#FridayReads ‘The Remarkable Courtship of General Tom Thumb’

tomthumbA moving love story and a great show biz tale are combined in the new novel by Nicholas Rinaldi, “The Remarkable Courtship of General Tom Thumb” (Scribner).

Rinaldi puts himself in the heads of two of P.T. Barnum’s greatest attractions — Tom Thumb and Lavinia Warren — and places them in the context of America during the Civil War when these two dwarf superstars knew everyone from Walt Whitman to Abraham Lincoln.

The vivid present tense feeling the author generates in this brisk, wonderfully entertaining 370-page novel feels a bit like E.L. Doctorow’s “Ragtime” in the way it mixes fast-paced storytelling with American history.

Discovered at the age of four by master showman Barnum, Charlie Strattton aka Tom Thumb was groomed into one of the most popular acts in the country and one of the biggest celebrities in the world.
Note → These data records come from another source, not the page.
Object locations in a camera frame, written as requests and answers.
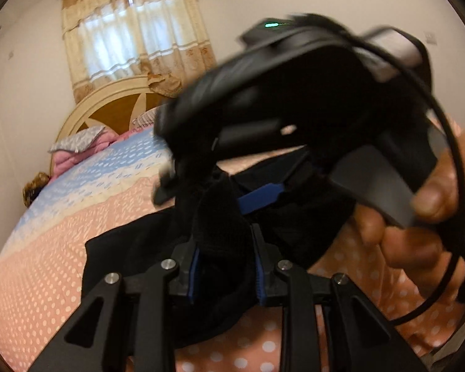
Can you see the person's right hand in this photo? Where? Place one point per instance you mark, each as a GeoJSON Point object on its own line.
{"type": "Point", "coordinates": [422, 236]}

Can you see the beige floral window curtain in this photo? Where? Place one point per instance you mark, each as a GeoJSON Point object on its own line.
{"type": "Point", "coordinates": [131, 31]}

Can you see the brown patterned bag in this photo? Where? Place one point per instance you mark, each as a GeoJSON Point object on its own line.
{"type": "Point", "coordinates": [35, 190]}

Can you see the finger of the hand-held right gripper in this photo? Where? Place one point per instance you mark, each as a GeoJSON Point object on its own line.
{"type": "Point", "coordinates": [261, 197]}
{"type": "Point", "coordinates": [170, 186]}

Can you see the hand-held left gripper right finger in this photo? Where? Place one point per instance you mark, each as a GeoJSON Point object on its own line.
{"type": "Point", "coordinates": [260, 283]}

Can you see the striped pillow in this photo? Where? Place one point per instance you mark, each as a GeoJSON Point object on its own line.
{"type": "Point", "coordinates": [145, 118]}

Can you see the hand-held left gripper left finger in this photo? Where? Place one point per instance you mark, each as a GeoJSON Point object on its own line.
{"type": "Point", "coordinates": [194, 279]}

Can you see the black pants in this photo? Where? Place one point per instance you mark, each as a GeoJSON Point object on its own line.
{"type": "Point", "coordinates": [217, 279]}

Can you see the cream and brown headboard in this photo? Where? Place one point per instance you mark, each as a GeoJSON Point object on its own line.
{"type": "Point", "coordinates": [112, 104]}

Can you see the grey patterned pillow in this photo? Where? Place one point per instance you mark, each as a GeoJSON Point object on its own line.
{"type": "Point", "coordinates": [77, 139]}

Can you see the pink folded blanket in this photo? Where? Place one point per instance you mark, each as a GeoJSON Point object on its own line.
{"type": "Point", "coordinates": [81, 155]}

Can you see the white wall outlet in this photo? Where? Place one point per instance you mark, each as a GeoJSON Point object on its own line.
{"type": "Point", "coordinates": [431, 38]}
Trained to sing and dance, Tom was a hit in the stage shows presented at the massive Barnum Museum in downtown New York City and was then sent off on a series of U.S. and European tours. Barnum played matchmaker by hiring the female dwarf Lavinia Warren to do scenes with Tom. Romantic sparks were struck that led to one of the great media events of the 1800s — the marriage of Tom and Lavinia.

Rinaldi clearly did tremendous research for this novel, but it never overshadows the personal story of these two unlikely stars.

The love-hate relationship that celebrities have always had with their fame is spelled out early on by Tom when he tells us about his confused feelings for Barnum:

“So, yes, yes — I liked him, and still do. But hated him, too — because he took me, Charlie Stratton, and turned me into Tom Thumb, and there were days when I was never sure who I really was. Me — I — the one who thinks, who talks, who spits, who dreams. Was I, Charlie Stratton, pretending to be Tom Thumb, or Tom Thumb trying to remember I was really Charlie Stratton? Or was I simply the anger they both felt. The loneliness, the confusion, the bad mouth, a bit of steam coming off a hot roof after a summer storm.”

Much of the book is set in New York City during an exceptionally turbulent period, when the populace had mixed feelings about the Civil War which exploded into deadly riots when the draft was instituted. Rinaldi puts his characters — and the reader — in the thick of the action and history truly comes alive. It’s a terrific book.